Давала городовому на мерзавчика, а сына посадит около себя на кровати, обнимет, положит голову ему на плечо и скупо и торопливо всплакнет:

– Сыночек ты мой, сынок… Одного бог послал, да и тот…

От нее вкусно пахнет жареным маслом, пирогами.

Но как только по коридору из хозяйских комнат послышатся мелкие, частые, козьи шажки, она толкнет его:

– Лезь скорей!

Он юркнет под кровать; она приспустит, оправит из разноцветных кусочков одеяло. Он видит: по полу торопливо мелькают маленькие, с бантиками, черные туфельки, – так и хочется поймать лапой и придержать. И слышен милый девичий голосок, от которого, должно быть, светлее в кухне делается.

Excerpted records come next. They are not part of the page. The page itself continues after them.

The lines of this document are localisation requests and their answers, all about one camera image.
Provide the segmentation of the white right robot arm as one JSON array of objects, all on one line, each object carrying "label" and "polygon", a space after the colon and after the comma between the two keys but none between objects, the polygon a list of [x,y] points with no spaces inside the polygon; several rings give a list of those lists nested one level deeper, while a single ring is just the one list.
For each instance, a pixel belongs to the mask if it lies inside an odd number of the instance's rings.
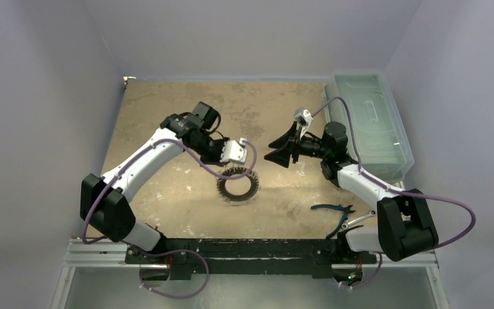
[{"label": "white right robot arm", "polygon": [[339,122],[325,125],[321,137],[312,133],[302,136],[297,124],[269,143],[271,152],[265,160],[283,167],[297,162],[299,156],[320,159],[322,174],[338,188],[355,194],[368,204],[375,214],[376,226],[357,226],[338,233],[337,257],[350,262],[360,252],[381,252],[392,261],[434,248],[439,236],[420,191],[403,189],[384,183],[360,172],[358,162],[347,152],[347,130]]}]

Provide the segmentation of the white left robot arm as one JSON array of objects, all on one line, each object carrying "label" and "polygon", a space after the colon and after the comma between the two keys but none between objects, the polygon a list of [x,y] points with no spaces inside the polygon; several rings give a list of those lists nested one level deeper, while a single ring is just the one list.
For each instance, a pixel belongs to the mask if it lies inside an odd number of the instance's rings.
[{"label": "white left robot arm", "polygon": [[83,229],[92,226],[114,242],[140,248],[149,263],[162,261],[166,254],[164,235],[137,220],[129,204],[157,171],[187,150],[194,151],[206,165],[243,163],[244,142],[210,136],[210,128],[220,118],[214,108],[199,102],[191,112],[166,117],[149,140],[114,169],[102,176],[87,175],[80,197]]}]

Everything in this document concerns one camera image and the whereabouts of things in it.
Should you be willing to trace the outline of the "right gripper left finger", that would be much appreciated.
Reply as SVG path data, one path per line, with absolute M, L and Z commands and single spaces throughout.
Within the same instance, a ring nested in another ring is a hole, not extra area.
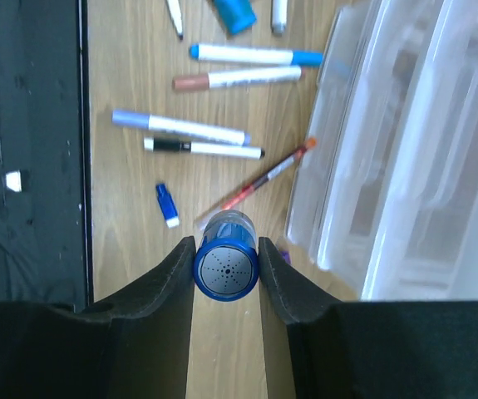
M 194 306 L 195 240 L 84 314 L 108 324 L 98 397 L 183 398 Z

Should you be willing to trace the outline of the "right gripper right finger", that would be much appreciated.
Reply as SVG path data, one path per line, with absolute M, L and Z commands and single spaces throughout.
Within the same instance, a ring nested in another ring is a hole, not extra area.
M 259 300 L 269 398 L 318 398 L 314 324 L 336 303 L 288 264 L 275 244 L 259 239 Z

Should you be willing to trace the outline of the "purple black highlighter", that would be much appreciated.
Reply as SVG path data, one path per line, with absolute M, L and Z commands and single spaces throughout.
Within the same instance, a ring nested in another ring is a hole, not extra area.
M 292 261 L 291 261 L 291 258 L 290 258 L 289 249 L 287 247 L 281 247 L 281 246 L 278 246 L 277 249 L 278 249 L 278 253 L 285 260 L 285 262 L 288 265 L 291 265 Z

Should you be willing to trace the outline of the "blue lid small jar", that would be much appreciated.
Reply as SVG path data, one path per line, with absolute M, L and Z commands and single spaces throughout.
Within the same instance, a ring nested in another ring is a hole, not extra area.
M 220 302 L 233 302 L 258 282 L 259 261 L 252 220 L 237 210 L 213 216 L 195 256 L 193 277 L 200 291 Z

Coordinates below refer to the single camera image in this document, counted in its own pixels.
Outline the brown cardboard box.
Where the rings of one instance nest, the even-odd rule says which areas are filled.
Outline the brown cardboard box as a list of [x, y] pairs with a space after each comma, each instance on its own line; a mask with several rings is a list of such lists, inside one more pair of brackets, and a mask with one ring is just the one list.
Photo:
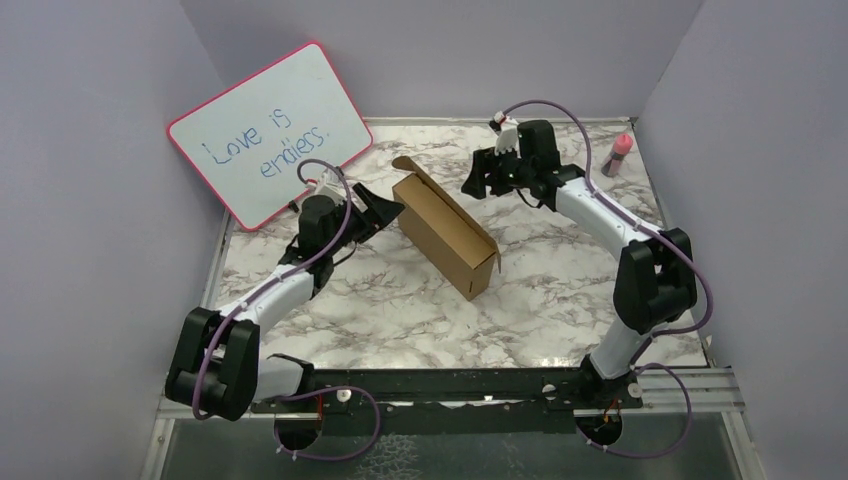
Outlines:
[[489, 233], [412, 158], [391, 166], [406, 173], [392, 187], [404, 205], [401, 231], [466, 300], [480, 296], [501, 268], [501, 253]]

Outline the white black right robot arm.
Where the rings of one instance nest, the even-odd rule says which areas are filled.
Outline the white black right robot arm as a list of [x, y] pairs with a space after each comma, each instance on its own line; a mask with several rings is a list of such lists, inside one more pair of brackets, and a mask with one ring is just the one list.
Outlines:
[[489, 126], [495, 144], [473, 152], [462, 192], [478, 200], [529, 193], [537, 208], [575, 222], [618, 263], [616, 318], [584, 357], [576, 383], [579, 398], [600, 407], [616, 395], [651, 336], [696, 303], [691, 241], [680, 229], [662, 230], [632, 215], [594, 183], [589, 166], [563, 164], [549, 121], [497, 113]]

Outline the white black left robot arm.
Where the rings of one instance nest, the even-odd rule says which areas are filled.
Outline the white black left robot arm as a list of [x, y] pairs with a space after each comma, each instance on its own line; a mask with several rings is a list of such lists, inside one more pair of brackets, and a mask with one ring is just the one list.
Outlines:
[[294, 411], [310, 405], [313, 365], [286, 354], [263, 357], [260, 341], [321, 292], [339, 250], [365, 243], [405, 209], [360, 183], [351, 192], [360, 205], [329, 193], [305, 198], [297, 234], [265, 280], [220, 310], [196, 307], [187, 314], [164, 385], [167, 399], [191, 407], [198, 419], [230, 421], [265, 399], [277, 397]]

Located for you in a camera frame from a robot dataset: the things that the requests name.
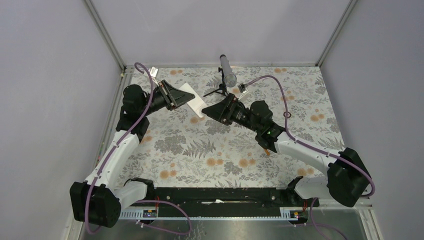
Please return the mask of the white air conditioner remote control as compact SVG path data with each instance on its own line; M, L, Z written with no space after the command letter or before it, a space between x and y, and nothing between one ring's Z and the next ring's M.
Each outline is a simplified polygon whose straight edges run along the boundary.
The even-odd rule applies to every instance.
M204 102L204 100L197 94L197 92L188 84L184 83L179 90L193 94L194 99L187 102L187 105L190 109L199 117L204 118L202 110L206 108L208 105Z

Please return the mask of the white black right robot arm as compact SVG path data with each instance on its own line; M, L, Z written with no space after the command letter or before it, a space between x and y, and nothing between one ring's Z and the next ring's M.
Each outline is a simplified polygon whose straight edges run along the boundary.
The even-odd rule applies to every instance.
M351 208L366 195L368 187L375 187L355 150L348 147L343 151L323 149L291 136L286 127L273 121L273 113L263 100L254 101L247 108L231 93L201 112L226 126L237 123L252 130L256 134L255 140L263 149L288 155L323 174L321 177L295 180L294 188L286 193L287 201L293 206L299 206L310 198L331 198Z

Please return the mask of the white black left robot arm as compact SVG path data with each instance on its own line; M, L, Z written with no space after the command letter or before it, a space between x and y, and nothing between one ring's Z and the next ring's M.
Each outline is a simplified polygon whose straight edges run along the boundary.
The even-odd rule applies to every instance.
M173 111L196 98L188 84L175 88L166 80L154 84L149 93L138 84L123 90L119 121L113 140L104 156L83 182L74 182L69 190L76 221L111 228L122 210L139 201L152 204L156 198L152 180L131 178L122 187L117 179L126 161L141 143L149 127L148 115L160 109Z

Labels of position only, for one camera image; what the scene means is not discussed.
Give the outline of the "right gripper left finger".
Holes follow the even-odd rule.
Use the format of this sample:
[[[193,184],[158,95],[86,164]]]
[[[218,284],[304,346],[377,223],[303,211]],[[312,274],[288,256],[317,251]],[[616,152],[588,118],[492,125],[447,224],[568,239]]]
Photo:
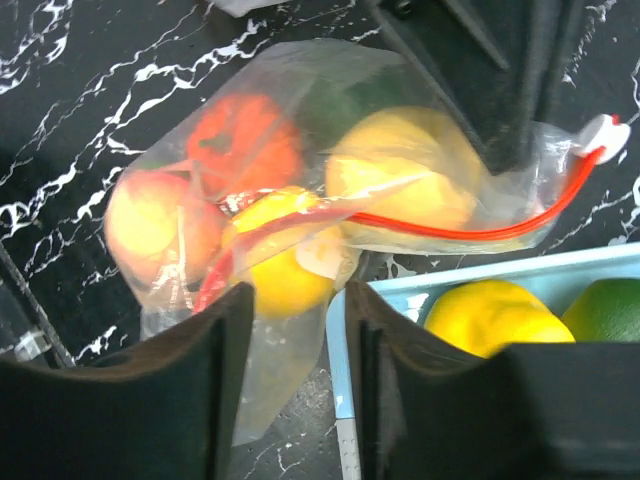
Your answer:
[[[240,283],[94,367],[1,364],[5,479],[223,479],[253,326]]]

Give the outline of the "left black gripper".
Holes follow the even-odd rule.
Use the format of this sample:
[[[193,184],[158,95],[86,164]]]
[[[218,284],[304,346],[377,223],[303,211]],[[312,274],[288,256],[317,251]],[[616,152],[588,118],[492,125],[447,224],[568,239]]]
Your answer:
[[[386,41],[424,78],[493,174],[524,164],[559,107],[582,1],[370,1]]]

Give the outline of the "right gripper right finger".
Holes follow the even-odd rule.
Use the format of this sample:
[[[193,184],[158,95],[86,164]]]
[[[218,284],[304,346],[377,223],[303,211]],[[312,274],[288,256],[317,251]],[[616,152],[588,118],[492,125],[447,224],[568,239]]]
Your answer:
[[[489,359],[345,291],[365,479],[635,479],[639,347],[516,344]]]

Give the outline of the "yellow fake bell pepper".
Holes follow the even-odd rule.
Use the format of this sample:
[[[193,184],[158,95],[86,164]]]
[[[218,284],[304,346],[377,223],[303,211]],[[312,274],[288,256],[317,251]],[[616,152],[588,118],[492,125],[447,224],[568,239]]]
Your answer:
[[[575,341],[535,295],[503,280],[476,281],[447,291],[429,311],[425,329],[482,358],[513,343]]]

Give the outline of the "clear zip bag with fruit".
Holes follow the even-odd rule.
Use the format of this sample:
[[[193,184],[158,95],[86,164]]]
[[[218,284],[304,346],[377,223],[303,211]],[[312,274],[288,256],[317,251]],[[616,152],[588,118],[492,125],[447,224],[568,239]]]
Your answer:
[[[446,230],[379,217],[365,211],[372,200],[369,193],[347,197],[326,194],[326,164],[333,147],[345,135],[329,149],[317,150],[307,143],[296,125],[295,114],[318,80],[350,85],[380,74],[391,75],[402,92],[403,103],[393,107],[430,108],[447,115],[456,124],[433,91],[414,77],[409,65],[397,53],[331,39],[279,43],[256,56],[121,175],[132,170],[151,170],[185,178],[192,191],[217,206],[227,217],[218,250],[203,277],[193,283],[188,283],[184,274],[171,270],[153,284],[145,285],[116,262],[141,304],[142,339],[155,336],[204,309],[239,282],[247,282],[254,288],[249,269],[240,265],[241,258],[231,246],[222,245],[222,236],[233,217],[268,193],[299,186],[317,195],[320,203],[307,213],[293,213],[243,233],[238,241],[240,246],[254,246],[271,229],[279,231],[312,223],[317,223],[320,231],[330,226],[340,229],[346,256],[340,261],[334,289],[324,303],[293,317],[267,318],[256,312],[254,288],[254,323],[236,416],[235,444],[259,439],[313,369],[323,343],[327,306],[353,275],[363,251],[462,255],[533,247],[546,236],[556,217],[584,183],[587,156],[602,149],[605,157],[611,158],[623,148],[630,135],[627,125],[606,114],[595,117],[577,133],[541,123],[533,130],[524,164],[498,174],[488,170],[470,144],[487,175],[480,184],[476,209],[465,226]],[[301,139],[303,169],[288,185],[221,197],[204,192],[200,173],[187,159],[186,144],[205,111],[220,98],[235,93],[271,97],[296,126]]]

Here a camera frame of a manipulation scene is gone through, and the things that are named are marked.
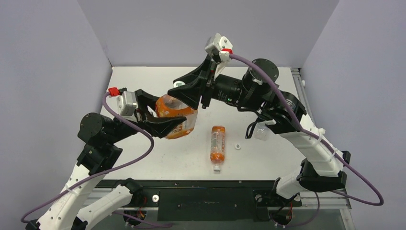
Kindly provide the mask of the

– Матреша, что это у тебя все не готово? Ведь за стол сели…

А около плиты топчутся раскоряками развалившиеся, кособокие башмаки матери.

– Готово, готово! Неси первое. Зараз все готово.

Только горничная из кухни, а под кровать сунет пахнущая жирным борщом худая рука кусочек пирога, котлетку, ложку запеканки, вкусного печенья; он лежит и, счастливый, жует. Под кроватью пахнет пылью, лежалым пропотелым матрацем, кошачьим нужником. А по полу то и дело черно мелькают бантики на туфельках или одиноко топчутся у плиты заскорузлые раскоряки.

Когда господа отобедают и отдыхают, в кухне повольней. Вылезает Долговязый, а мать все его кормит, и все утирает глаза, и все горько приговаривает:

– Так надо. Стало быть, так и надо. Господь кому как определил. Нам с тобой, сыночек, тяжелый крест… Ну что ж, стало быть так и надо.

Он ни соглашался, ни не соглашался, а просто жевал пирог или жареный кусок мяса. Но во всем его теле, и длинных руках, и угристом лице, где-то под ложечкой ныло, не подавая голоса: «Так и надо… Так и надо…»

И улицы с шумом и гамом, и высокие дома с блестящими стеклами, и витрины, за которыми вкусная снедь или красивое платье, и экипажи, и сытые женщины, – все было внутри тонкого сомкнутого круга, непереходимого для него от века. «Так и надо».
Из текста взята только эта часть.